:: Your instructions ::
Quote the material below exactly as written, from the first line to the line that holds "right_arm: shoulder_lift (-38", endpoints included.

:: Exercise data ::
+===+
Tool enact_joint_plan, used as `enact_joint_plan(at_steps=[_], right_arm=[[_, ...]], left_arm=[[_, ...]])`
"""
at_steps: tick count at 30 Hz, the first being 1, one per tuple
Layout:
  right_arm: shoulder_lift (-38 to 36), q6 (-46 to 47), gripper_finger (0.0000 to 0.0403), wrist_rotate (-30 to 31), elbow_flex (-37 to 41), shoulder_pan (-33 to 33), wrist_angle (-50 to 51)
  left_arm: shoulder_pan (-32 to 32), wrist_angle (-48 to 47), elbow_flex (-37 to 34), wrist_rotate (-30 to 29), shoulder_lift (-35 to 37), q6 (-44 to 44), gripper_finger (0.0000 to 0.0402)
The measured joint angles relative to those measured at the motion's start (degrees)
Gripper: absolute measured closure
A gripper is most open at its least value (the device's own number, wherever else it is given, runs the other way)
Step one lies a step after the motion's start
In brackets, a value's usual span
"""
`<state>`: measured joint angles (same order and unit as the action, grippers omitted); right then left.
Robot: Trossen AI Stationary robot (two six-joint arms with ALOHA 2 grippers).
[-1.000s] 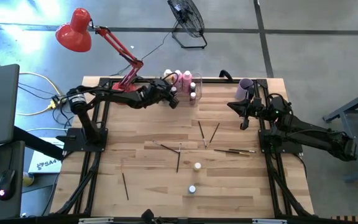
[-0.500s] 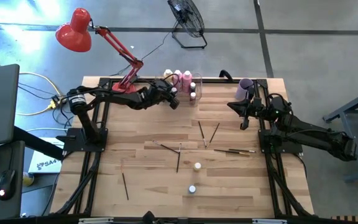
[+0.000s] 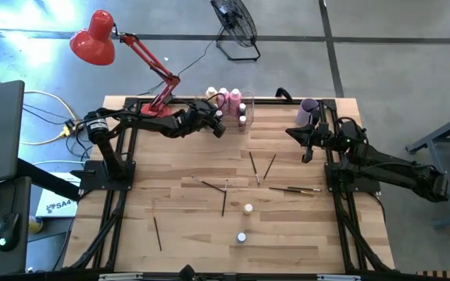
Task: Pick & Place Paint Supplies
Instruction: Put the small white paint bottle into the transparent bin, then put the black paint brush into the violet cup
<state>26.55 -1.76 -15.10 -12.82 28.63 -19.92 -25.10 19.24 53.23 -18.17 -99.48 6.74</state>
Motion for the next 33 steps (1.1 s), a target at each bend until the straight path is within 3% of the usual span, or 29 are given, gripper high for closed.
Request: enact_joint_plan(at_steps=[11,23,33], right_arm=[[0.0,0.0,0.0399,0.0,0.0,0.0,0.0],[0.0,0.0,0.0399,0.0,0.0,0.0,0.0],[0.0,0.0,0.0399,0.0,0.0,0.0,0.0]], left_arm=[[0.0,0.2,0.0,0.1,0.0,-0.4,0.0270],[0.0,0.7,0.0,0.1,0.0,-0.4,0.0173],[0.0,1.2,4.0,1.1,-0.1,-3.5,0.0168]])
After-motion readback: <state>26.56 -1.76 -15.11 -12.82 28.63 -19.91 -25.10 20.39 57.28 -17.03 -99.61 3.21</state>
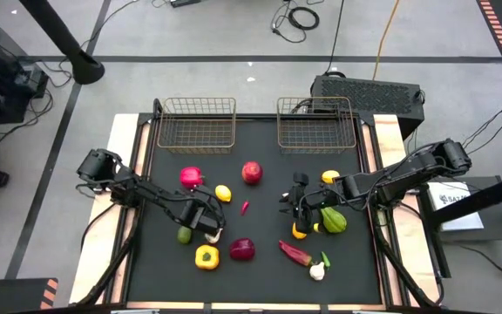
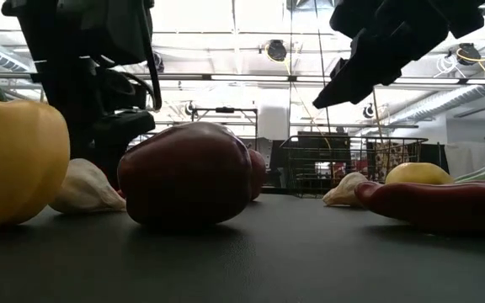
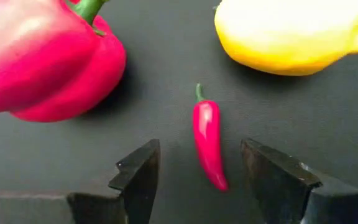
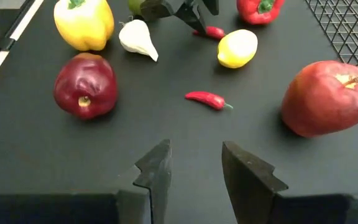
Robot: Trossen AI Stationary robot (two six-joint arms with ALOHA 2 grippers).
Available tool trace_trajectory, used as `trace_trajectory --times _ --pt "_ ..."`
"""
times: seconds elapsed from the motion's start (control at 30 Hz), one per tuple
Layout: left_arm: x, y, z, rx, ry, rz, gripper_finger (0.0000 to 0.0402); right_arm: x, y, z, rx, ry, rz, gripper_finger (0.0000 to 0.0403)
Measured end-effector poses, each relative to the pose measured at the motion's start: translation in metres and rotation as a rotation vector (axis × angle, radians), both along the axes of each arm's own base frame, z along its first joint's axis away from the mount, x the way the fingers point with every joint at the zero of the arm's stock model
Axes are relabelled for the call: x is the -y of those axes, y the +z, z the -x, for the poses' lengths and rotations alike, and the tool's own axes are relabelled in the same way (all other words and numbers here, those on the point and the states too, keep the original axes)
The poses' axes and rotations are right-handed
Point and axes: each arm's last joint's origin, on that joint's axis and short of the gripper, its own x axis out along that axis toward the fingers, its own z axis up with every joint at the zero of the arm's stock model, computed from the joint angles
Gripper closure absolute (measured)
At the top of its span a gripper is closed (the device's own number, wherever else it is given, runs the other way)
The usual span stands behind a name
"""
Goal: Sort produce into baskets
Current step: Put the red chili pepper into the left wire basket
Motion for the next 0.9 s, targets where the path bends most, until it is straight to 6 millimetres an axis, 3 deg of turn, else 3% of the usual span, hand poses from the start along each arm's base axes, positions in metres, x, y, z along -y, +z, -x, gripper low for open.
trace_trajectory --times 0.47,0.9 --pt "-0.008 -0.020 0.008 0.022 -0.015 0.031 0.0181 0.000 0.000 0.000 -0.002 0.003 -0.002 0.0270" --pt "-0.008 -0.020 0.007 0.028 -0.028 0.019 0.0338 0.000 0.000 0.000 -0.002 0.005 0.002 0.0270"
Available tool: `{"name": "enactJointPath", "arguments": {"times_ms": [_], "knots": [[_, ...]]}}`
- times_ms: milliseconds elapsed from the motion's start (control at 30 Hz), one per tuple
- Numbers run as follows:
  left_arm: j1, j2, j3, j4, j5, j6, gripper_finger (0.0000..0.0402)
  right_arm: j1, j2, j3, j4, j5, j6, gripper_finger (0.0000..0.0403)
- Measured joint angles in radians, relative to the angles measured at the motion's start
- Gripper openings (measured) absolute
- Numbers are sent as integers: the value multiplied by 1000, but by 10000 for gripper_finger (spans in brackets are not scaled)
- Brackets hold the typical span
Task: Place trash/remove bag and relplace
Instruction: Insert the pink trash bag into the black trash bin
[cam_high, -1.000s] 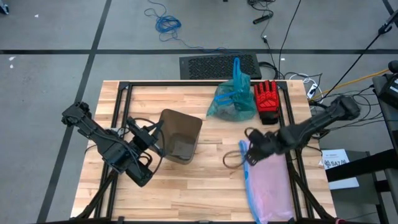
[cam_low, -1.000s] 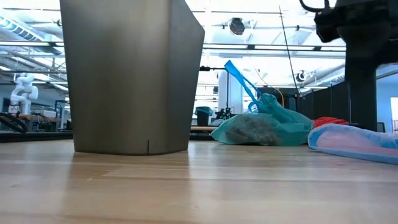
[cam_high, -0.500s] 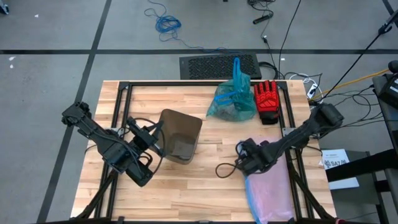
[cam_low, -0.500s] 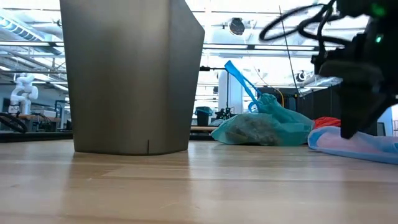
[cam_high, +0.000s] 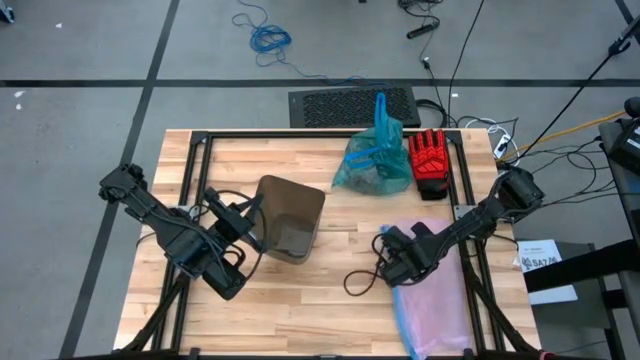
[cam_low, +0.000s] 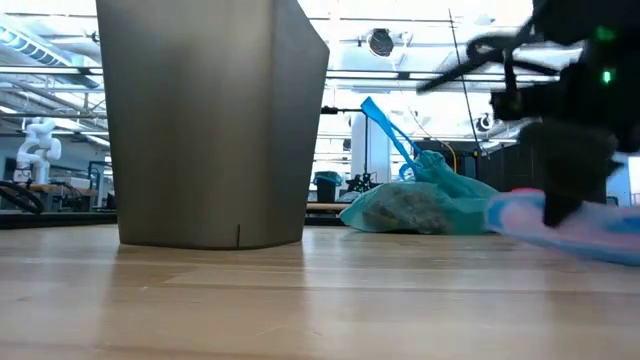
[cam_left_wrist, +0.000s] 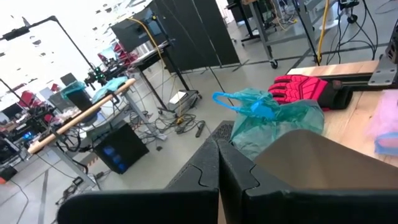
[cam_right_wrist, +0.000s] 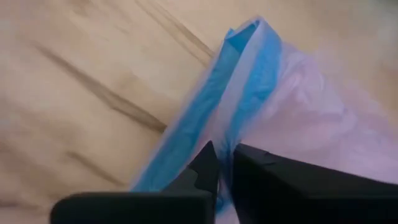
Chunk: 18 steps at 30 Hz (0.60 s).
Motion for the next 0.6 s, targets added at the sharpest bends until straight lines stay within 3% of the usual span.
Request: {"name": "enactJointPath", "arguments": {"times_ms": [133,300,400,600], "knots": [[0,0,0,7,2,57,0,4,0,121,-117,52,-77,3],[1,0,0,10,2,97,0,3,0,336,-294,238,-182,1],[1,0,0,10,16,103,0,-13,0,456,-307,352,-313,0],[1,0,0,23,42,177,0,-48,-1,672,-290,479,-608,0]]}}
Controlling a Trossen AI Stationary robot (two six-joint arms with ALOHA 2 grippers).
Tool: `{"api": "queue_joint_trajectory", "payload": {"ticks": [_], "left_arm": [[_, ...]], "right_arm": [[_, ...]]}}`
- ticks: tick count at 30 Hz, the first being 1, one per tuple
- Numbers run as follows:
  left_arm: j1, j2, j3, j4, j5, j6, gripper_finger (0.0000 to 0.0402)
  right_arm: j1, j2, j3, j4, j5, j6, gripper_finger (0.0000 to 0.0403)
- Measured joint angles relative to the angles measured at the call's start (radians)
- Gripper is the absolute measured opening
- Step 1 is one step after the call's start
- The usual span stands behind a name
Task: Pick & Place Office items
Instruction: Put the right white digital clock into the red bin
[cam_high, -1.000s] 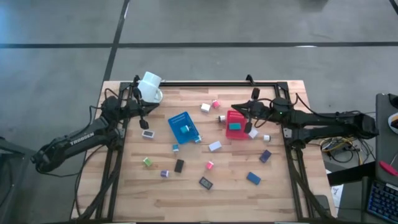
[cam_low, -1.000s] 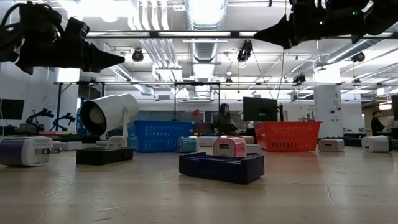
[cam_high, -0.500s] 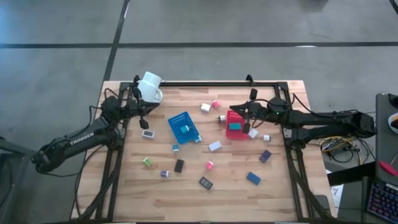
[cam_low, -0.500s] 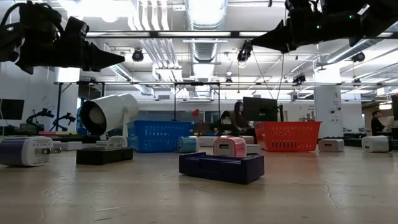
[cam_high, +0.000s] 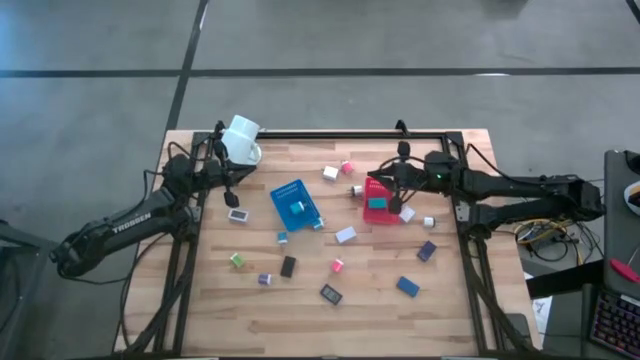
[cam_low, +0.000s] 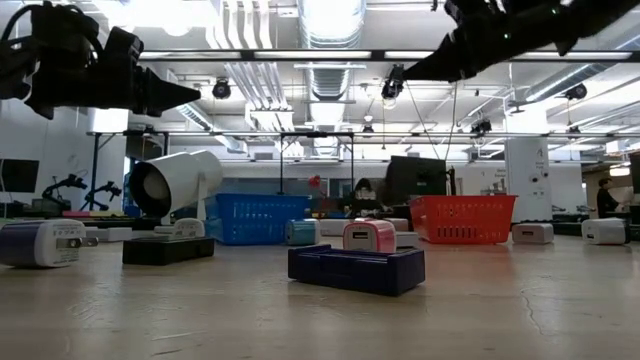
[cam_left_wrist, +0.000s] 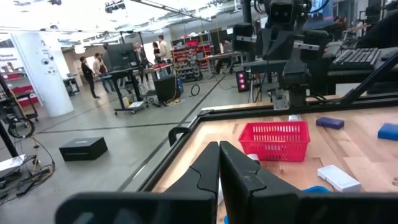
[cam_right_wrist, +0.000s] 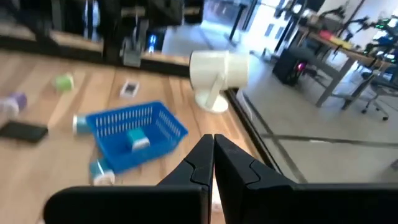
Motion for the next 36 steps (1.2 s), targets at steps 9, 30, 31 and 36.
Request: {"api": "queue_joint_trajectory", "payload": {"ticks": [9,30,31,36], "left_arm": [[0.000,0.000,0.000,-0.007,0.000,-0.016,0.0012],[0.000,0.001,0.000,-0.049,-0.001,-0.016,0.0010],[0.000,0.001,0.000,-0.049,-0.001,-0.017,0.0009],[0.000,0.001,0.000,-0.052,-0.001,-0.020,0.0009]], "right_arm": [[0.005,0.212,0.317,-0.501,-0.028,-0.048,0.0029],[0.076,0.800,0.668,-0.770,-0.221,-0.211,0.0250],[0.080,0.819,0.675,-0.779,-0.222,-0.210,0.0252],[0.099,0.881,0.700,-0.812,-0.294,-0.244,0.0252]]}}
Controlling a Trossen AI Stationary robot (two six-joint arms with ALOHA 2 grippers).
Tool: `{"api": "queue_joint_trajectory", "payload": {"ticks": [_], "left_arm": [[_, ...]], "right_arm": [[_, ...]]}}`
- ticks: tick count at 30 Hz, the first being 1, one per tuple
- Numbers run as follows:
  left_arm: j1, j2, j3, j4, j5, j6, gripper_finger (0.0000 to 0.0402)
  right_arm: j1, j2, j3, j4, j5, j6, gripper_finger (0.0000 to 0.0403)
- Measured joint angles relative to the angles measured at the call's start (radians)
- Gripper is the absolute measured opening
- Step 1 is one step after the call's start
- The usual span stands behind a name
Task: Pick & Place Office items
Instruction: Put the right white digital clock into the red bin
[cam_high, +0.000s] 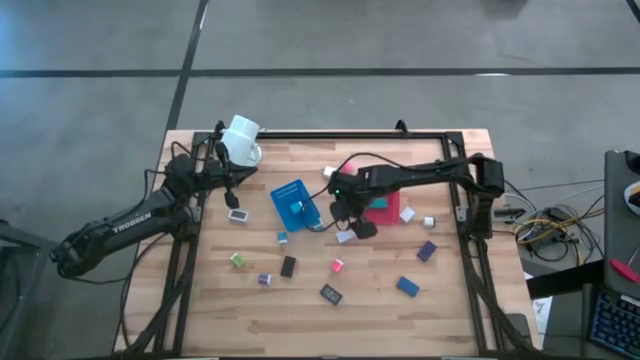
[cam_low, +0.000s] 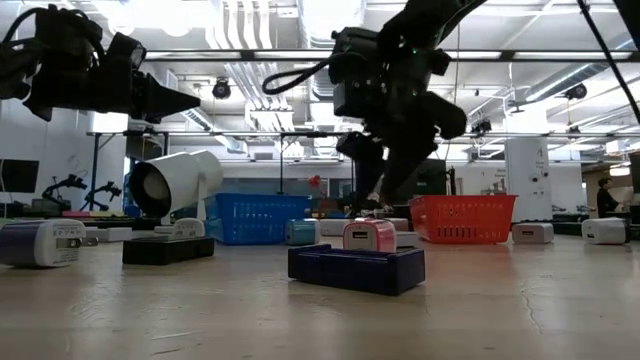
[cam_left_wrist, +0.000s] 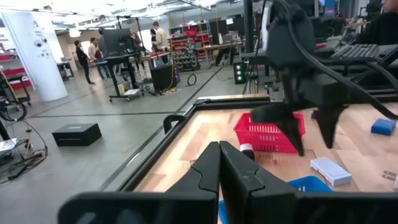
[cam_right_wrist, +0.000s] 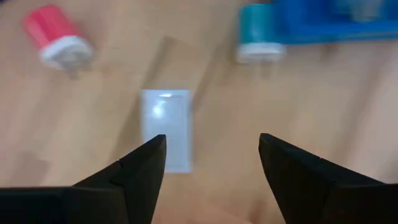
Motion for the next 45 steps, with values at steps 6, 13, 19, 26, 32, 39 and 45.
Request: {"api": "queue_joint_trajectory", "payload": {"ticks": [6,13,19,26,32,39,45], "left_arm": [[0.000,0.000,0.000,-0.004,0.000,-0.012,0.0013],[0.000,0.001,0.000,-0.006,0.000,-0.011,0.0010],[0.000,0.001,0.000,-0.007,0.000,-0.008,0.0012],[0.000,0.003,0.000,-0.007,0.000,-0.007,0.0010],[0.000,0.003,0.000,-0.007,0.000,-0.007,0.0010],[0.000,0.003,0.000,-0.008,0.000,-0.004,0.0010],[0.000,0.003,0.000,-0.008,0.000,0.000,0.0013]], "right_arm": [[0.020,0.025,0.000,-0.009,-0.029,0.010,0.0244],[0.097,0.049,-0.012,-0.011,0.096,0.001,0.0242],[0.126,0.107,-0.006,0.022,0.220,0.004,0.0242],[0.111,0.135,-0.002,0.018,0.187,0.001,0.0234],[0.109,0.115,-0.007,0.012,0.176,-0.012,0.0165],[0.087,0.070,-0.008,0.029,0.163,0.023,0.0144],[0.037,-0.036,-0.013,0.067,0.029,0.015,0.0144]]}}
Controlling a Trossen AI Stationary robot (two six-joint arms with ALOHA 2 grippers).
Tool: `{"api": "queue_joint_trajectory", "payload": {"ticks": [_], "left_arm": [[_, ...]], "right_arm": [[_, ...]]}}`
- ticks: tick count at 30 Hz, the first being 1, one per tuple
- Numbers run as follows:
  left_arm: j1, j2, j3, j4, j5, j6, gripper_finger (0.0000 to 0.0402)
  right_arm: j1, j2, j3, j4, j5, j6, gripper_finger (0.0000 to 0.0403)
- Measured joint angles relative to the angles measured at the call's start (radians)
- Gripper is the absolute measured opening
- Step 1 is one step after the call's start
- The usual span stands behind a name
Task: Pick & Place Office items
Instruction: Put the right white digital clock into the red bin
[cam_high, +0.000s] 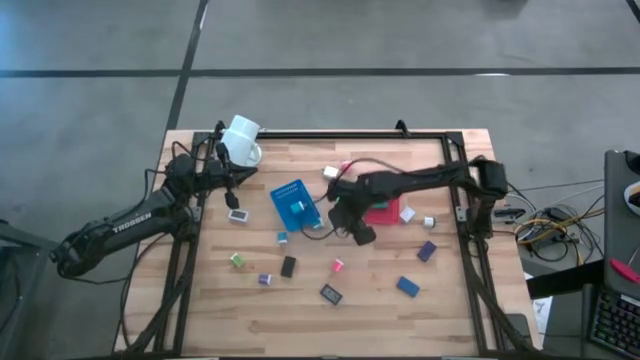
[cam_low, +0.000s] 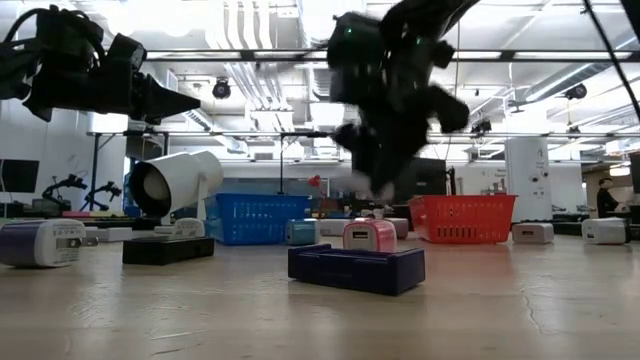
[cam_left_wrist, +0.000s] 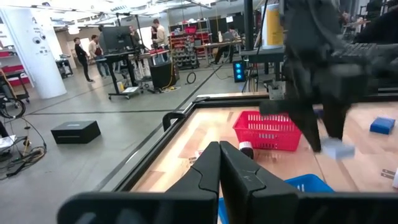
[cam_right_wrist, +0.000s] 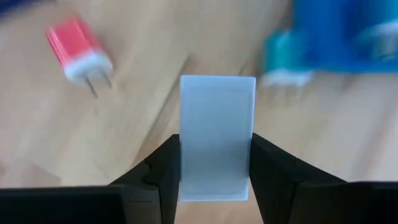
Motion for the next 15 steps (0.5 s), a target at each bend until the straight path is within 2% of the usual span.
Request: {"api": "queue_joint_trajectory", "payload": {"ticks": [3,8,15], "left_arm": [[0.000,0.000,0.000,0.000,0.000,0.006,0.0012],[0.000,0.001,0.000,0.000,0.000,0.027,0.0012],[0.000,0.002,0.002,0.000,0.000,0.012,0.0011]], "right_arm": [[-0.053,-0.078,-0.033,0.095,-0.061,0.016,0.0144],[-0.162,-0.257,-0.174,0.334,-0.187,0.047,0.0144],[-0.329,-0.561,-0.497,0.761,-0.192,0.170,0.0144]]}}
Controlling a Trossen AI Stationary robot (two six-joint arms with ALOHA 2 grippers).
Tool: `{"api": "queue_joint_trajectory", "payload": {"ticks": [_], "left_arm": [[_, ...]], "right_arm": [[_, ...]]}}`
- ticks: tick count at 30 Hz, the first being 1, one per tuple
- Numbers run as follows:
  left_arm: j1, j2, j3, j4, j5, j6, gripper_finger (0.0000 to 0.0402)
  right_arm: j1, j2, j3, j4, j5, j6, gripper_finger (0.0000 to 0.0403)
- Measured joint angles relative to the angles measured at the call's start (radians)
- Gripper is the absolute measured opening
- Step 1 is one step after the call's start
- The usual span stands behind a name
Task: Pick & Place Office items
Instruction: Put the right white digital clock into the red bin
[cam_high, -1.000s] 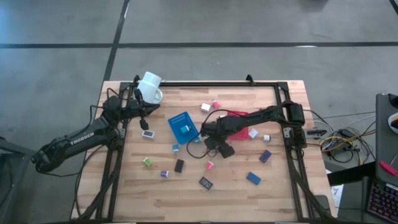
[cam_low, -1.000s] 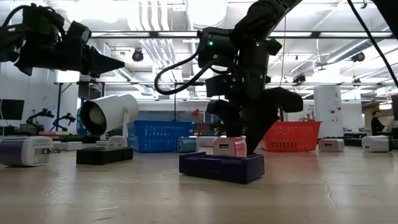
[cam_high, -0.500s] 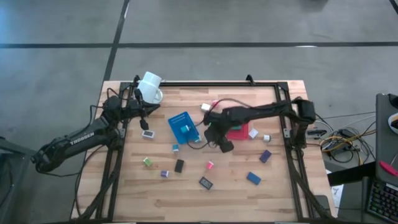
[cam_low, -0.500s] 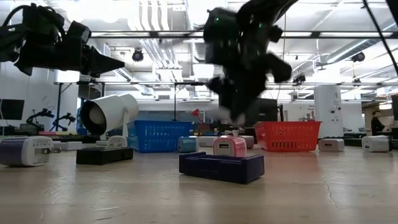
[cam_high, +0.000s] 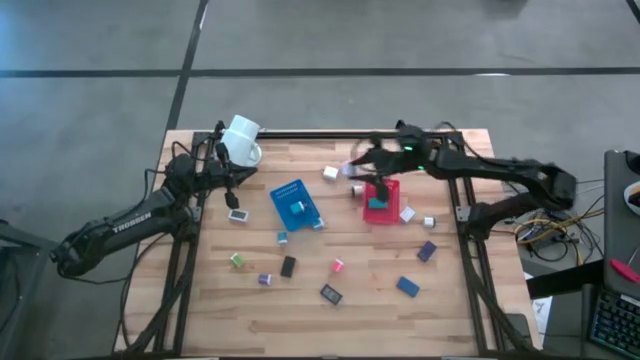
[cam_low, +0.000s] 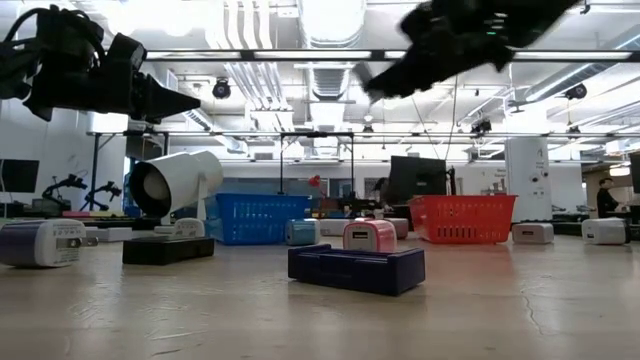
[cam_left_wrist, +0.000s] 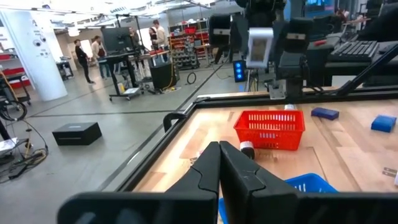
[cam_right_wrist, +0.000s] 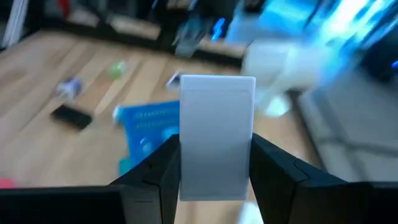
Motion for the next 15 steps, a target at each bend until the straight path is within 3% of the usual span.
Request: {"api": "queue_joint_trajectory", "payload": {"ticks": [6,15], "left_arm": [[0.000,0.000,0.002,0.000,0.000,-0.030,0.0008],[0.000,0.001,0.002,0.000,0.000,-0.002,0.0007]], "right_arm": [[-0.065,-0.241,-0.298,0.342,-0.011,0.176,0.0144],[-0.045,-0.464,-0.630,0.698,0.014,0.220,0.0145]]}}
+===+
:: Written answer ::
Tool enact_joint_plan, used as `enact_joint_plan(at_steps=[_], right_arm=[[_, ...]], left_arm=[[_, ...]])`
"""
at_steps: tick count at 30 Hz, the first being 1, one per tuple
Layout:
  right_arm: shoulder_lift (-38 to 36), q6 (-46 to 47), gripper_finger (0.0000 to 0.0403), wrist_rotate (-30 to 31), elbow_flex (-37 to 41), shoulder_pan (-33 to 33), wrist_angle (-50 to 51)

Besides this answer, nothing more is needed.